Wisconsin Supreme Court Decision in “Dark Store” Case Contains Helpful Language for Taxpayers
On February 16, 2023, the Wisconsin Supreme Court issued its decision in the case of Lowe’s Home Centers, LLC v. City of Delavan, which involved a so-called “dark store” property tax assessment issue. Under Wisconsin law, if a piece of property was not sold recently, an assessor must estimate its value by looking at recent sale prices of comparable properties. Based on the specific facts of this case, the court determined that Lowe’s had failed to show that the city’s assessments were excessive. The court determined that the assessor had properly declined to consider sale prices of other stores that Lowe’s alleged were comparable to its store, reasoning that those sales were distressed and thus not comparable to the thriving Lowe’s store.
The supreme court, however, left open an avenue for businesses and other property owners to challenge their assessments as excessive. Crucially, the court noted that Wisconsin law does not “prohibit the use of vacant properties as comparable to occupied properties.” The court also noted that, although an assessor should generally avoid comparing a dark property to a non-dark property, not all vacant property is dark. Instead, as the court explained, vacant property “is considered dark when it is vacant beyond the normal time period for that commercial real estate marketplace.” Whether an occupied property is comparable to a vacant property depends “upon how long the property has been vacant as compared to the normal exposure time for a property of that type in the same geographic area.”

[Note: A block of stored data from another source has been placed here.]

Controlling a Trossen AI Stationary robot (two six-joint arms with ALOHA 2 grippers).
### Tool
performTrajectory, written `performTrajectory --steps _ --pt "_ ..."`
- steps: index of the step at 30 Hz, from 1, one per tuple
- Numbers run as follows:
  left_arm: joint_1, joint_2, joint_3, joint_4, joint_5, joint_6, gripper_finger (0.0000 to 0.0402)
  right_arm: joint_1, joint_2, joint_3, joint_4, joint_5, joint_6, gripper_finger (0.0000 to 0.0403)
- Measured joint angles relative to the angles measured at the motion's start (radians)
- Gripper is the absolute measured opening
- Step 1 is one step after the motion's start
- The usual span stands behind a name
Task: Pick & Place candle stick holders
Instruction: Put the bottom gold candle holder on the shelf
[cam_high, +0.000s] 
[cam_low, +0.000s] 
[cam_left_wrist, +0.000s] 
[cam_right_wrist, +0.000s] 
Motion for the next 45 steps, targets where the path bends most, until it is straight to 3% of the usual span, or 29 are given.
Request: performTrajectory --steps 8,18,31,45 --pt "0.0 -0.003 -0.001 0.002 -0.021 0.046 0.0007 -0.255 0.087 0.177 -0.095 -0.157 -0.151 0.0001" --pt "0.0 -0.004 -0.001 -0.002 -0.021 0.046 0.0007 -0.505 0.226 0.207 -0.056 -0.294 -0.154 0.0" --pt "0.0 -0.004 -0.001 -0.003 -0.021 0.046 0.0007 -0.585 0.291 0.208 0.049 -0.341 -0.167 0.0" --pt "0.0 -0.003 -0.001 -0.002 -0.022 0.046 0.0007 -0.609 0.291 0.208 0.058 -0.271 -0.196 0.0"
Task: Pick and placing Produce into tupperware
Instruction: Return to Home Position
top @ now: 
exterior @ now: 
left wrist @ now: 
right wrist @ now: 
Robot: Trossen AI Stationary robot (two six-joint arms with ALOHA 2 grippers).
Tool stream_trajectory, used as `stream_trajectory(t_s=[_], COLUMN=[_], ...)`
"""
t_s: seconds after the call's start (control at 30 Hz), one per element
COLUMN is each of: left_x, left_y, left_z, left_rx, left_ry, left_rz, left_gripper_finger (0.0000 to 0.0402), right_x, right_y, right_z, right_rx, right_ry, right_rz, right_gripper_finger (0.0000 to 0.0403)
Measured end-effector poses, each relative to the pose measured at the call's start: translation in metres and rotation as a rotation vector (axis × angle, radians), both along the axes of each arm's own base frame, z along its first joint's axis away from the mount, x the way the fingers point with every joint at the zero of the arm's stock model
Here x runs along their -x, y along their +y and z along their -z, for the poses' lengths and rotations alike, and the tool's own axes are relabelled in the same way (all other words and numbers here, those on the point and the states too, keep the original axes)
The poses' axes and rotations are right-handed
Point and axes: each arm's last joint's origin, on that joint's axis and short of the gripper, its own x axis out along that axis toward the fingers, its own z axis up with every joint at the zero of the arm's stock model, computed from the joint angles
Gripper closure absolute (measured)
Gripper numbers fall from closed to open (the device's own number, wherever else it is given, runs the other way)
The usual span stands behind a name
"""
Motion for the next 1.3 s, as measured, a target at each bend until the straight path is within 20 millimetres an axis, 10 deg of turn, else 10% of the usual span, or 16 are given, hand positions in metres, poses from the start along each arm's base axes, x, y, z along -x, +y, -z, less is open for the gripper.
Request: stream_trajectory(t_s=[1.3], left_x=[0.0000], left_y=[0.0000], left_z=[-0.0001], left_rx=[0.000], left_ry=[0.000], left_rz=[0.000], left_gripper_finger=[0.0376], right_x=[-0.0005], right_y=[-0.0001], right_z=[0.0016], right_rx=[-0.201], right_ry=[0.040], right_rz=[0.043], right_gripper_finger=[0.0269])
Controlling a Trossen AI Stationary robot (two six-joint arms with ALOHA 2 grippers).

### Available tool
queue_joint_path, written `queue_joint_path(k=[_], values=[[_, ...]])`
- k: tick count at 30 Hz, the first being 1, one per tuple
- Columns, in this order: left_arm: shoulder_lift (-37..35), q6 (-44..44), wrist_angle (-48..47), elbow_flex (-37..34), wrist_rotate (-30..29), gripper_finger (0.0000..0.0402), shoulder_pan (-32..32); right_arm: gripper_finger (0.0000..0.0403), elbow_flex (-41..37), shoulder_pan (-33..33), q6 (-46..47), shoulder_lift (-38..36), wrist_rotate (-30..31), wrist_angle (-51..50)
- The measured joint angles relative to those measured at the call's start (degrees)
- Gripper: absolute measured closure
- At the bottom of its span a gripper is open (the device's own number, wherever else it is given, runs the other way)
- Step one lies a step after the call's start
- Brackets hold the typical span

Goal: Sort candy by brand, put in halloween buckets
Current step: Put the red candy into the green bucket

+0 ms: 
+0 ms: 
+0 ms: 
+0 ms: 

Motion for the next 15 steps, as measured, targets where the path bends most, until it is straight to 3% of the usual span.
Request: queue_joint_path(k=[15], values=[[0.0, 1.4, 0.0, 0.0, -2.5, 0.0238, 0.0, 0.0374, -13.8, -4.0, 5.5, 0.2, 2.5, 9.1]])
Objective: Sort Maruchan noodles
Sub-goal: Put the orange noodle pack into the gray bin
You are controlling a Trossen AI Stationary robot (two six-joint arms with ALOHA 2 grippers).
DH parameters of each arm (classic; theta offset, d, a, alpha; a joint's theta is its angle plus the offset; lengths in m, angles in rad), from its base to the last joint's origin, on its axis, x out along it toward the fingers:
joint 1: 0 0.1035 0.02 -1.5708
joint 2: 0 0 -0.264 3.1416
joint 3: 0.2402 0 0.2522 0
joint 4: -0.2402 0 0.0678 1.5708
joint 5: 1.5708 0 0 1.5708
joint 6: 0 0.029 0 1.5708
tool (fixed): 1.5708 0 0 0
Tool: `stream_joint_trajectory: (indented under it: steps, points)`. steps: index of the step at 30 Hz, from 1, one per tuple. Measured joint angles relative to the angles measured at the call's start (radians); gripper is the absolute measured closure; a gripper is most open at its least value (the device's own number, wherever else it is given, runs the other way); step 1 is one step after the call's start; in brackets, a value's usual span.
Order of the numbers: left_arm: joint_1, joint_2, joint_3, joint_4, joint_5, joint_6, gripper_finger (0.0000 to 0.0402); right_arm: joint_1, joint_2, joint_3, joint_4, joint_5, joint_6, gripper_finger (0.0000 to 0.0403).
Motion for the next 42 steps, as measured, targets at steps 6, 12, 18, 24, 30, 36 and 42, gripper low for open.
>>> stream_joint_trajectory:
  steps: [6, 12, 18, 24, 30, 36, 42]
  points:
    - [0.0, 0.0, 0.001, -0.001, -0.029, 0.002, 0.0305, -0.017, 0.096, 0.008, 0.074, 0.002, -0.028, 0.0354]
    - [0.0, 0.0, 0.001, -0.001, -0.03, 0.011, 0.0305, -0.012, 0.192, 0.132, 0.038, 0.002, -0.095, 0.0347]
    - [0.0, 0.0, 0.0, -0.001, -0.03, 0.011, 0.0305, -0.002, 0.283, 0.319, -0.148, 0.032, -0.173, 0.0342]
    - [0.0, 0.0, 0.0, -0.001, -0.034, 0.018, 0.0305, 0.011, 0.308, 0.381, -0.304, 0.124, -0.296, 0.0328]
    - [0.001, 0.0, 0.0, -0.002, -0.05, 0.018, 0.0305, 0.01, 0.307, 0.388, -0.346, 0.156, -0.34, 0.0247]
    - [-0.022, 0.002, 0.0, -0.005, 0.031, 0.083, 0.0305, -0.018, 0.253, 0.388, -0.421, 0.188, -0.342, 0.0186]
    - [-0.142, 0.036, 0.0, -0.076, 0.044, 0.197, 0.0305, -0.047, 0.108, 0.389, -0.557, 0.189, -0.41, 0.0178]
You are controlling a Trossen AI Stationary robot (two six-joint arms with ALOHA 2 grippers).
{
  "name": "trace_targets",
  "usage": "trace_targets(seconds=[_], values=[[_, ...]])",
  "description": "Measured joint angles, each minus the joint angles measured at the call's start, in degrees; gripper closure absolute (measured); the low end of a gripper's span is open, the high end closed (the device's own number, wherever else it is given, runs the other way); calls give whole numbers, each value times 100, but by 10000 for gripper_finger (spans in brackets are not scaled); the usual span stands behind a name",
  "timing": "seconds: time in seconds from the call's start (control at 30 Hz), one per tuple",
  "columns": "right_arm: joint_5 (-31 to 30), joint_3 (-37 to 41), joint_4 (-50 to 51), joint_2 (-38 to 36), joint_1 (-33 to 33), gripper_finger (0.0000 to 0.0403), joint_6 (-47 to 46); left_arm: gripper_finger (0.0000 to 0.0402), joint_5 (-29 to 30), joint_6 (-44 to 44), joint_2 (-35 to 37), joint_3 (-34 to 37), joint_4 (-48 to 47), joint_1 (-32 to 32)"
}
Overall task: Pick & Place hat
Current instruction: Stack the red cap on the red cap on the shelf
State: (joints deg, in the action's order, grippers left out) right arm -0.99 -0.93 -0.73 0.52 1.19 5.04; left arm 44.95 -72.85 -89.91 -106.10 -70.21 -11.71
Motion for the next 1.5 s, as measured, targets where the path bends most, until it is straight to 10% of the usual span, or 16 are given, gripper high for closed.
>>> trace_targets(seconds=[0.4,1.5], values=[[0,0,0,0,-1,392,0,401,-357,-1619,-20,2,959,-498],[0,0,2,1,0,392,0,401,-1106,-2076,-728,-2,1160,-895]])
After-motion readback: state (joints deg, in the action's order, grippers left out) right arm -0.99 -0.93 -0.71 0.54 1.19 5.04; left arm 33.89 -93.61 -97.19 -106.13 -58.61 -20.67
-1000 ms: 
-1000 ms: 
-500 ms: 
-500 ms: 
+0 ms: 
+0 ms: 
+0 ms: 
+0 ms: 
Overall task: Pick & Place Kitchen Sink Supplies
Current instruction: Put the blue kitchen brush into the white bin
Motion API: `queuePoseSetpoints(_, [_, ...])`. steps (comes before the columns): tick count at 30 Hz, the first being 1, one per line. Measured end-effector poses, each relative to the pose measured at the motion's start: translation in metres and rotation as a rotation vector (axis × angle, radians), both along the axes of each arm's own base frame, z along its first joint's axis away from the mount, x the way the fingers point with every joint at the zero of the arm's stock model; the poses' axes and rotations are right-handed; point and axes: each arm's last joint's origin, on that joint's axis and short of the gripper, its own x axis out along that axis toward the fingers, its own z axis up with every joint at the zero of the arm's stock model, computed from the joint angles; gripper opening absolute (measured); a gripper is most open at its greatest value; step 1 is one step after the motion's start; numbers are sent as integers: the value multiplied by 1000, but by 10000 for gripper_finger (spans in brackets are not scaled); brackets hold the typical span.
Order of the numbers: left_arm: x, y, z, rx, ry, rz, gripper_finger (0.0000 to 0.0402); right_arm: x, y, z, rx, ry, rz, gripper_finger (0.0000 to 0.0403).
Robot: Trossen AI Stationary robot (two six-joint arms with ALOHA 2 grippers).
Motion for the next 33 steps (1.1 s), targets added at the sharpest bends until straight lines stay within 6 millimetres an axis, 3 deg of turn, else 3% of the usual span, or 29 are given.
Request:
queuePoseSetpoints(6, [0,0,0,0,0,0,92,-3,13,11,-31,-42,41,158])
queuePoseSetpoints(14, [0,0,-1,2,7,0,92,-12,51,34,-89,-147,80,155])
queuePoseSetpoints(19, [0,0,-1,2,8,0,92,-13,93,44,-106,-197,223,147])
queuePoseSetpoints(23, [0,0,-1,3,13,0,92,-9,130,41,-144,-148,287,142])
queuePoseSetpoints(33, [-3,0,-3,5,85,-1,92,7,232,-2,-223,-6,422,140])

The supreme court thus effectively adopted the position that WMC took in an amicus brief that it filed in this case in March of 2022. In that brief, WMC argued that not all vacant property is considered dark and that occupied property may be comparable to vacant property. The supreme court explicitly agreed with both of those points. Although Lowe’s lost this case under its specific facts, the supreme court’s discussion of the law should help ensure that local governments don’t inflate a property’s assessed value in order to excessively tax it.